Class KeenASR

KeenASR class provides a high-level JavaScript module that provides core ASR functionality.

Installation of the package is described here.

Typically, you will follow these steps when using the SDK:

Initialize the SDK with initialize method.
Configure recognizer options and callbacks. See Configuration category and onPartialResult and onFinalResponse callbacks.
Create one or more decoding graphs See Decoding Graphs category for relevant methods.
Prepare recognizer for listening with a specific graph. See Listening category for different prepareForListening methods.
Call startListening to start audio capture and recognition. partialResult method will be called periodically and you can use it to display what has been recognized so far. finalResponse method will be called when the recognizer stops listening, and it will provide the final response, which will include the final result.

Hierarchy

default
- KeenASR

INITIALIZATION

initialize

initialize(
    params: {
        asrBundleURL: string | URL;
        doEchoCancellation?: boolean;
        onASRBundleReady?: () => void;
        onCoreReady?: () => void;
    },
): Promise<void>
Initialize the SDK with a bundle URL and options (e.g. perform echo cancellation).
Parameters
- params: {
      asrBundleURL: string | URL;
      doEchoCancellation?: boolean;
      onASRBundleReady?: () => void;
      onCoreReady?: () => void;
  }
  initialization parameters.
  - asrBundleURL: string | URL
    The full URL of the ASR bundle (e.g., https://.../bundle-name.tgz). The bundle needs to be in a tar gzipped file, and your web server needs to be configured to serve these files with Content-Encoding set to gzip. For more details, see SDK Installation docs.
  - OptionaldoEchoCancellation?: boolean
    Whether to enable echo cancellation for audio input. Defaults to false.
  - OptionalonASRBundleReady?: () => void
    Callback invoked when the ASR bundle is ready (dowloaded and stored in the local filesystem).
    
    Can be used for reporting initialization progress in the UI.
  - OptionalonCoreReady?: () => void
    Callback invoked when the core module is ready.
    
    Can be used for e.g. initializing KeenASR logging or reporting initialization progress in the UI.
Returns Promise<void>
Overrides KeenASRBase.initialize

isBrowserSupported

isBrowserSupported(): boolean
Check if the browswer can run keenasr-web library. Currently, only Chrome 113 (or higher) and Safari 18 (or higher) are supported. More specifically, this function checks if cross-origin isolation is enabled and whether web assembly is supported.

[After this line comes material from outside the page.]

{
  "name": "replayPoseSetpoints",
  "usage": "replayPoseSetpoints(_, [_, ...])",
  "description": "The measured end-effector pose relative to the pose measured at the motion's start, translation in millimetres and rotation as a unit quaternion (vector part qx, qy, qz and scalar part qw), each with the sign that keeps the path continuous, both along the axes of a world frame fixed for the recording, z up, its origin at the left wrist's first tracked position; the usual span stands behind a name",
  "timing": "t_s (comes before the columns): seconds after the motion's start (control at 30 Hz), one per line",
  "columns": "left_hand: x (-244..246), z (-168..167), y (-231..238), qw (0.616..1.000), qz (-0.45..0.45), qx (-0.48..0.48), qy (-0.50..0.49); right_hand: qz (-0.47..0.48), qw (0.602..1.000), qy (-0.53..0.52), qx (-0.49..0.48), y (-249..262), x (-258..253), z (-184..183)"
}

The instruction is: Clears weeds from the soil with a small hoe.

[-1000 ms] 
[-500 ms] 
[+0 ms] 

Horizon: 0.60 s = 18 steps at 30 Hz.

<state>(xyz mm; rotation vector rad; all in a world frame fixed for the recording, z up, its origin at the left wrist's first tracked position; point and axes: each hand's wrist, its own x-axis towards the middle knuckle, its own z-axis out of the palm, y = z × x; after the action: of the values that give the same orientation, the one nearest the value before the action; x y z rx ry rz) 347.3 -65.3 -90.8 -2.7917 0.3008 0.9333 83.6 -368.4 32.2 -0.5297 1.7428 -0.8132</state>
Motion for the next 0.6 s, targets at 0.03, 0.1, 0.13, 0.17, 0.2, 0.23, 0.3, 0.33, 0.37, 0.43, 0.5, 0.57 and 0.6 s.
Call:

Cross-origin isolation needs to be enabled for the use of SharedArrayBuffer by the Web SDK. This JavaScript object allows shared memory between web workers and the main thread. Although web workers run in the same process as the main thread, they have separate execution contexts and memory spaces, by default. For this reason, SharedArrayBuffer provides a way for different execution contexts to access the same memory buffer, enabling efficient and fast data exchange without copying.

For SharedArrayBuffer browser compatibility visit this page.

For WebAssembly browser compatibility visit this page.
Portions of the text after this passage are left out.